Return each line of the listing in which the word "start" appears.

[INPUT DATA]
* * *

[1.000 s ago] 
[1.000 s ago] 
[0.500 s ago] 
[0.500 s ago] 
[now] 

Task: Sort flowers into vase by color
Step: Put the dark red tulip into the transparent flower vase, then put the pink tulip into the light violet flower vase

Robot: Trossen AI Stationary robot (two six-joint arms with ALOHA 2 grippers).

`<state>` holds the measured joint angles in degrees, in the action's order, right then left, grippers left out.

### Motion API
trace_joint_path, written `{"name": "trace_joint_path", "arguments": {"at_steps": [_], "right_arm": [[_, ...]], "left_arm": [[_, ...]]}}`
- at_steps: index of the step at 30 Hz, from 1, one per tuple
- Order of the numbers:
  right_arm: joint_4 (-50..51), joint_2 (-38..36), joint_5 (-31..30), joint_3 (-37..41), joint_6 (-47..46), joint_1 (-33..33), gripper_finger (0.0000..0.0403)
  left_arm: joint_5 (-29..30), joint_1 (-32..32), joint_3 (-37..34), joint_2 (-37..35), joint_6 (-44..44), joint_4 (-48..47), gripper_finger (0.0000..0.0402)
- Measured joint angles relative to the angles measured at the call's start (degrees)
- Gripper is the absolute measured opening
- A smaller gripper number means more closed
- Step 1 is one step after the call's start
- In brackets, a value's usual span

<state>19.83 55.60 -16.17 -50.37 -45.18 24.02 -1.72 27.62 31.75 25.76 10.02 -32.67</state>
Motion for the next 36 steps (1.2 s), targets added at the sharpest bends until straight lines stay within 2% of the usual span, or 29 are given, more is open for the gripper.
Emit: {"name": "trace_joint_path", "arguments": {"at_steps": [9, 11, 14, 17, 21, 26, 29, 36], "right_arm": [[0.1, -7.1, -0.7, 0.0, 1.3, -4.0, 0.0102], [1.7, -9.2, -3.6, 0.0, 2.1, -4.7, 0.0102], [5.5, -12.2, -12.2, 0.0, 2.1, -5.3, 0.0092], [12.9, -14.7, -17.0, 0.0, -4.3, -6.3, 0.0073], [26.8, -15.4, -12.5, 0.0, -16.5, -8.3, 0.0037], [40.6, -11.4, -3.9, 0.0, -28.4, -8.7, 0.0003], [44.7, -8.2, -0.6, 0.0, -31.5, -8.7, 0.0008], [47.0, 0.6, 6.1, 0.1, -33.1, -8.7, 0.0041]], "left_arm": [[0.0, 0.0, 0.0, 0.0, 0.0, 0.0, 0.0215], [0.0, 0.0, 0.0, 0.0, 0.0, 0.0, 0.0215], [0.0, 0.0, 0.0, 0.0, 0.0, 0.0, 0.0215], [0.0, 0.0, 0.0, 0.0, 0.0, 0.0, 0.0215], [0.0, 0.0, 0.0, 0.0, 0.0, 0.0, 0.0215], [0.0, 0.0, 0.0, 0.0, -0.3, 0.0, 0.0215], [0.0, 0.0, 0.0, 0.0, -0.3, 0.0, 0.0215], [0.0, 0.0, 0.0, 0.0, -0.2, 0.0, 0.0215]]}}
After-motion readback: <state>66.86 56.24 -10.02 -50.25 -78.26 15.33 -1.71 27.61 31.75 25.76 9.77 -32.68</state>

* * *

[EXERCISE ANSWER]
- Measured joint angles relative to the angles measured at the call's start (degrees)
- Step 1 is one step after the call's start

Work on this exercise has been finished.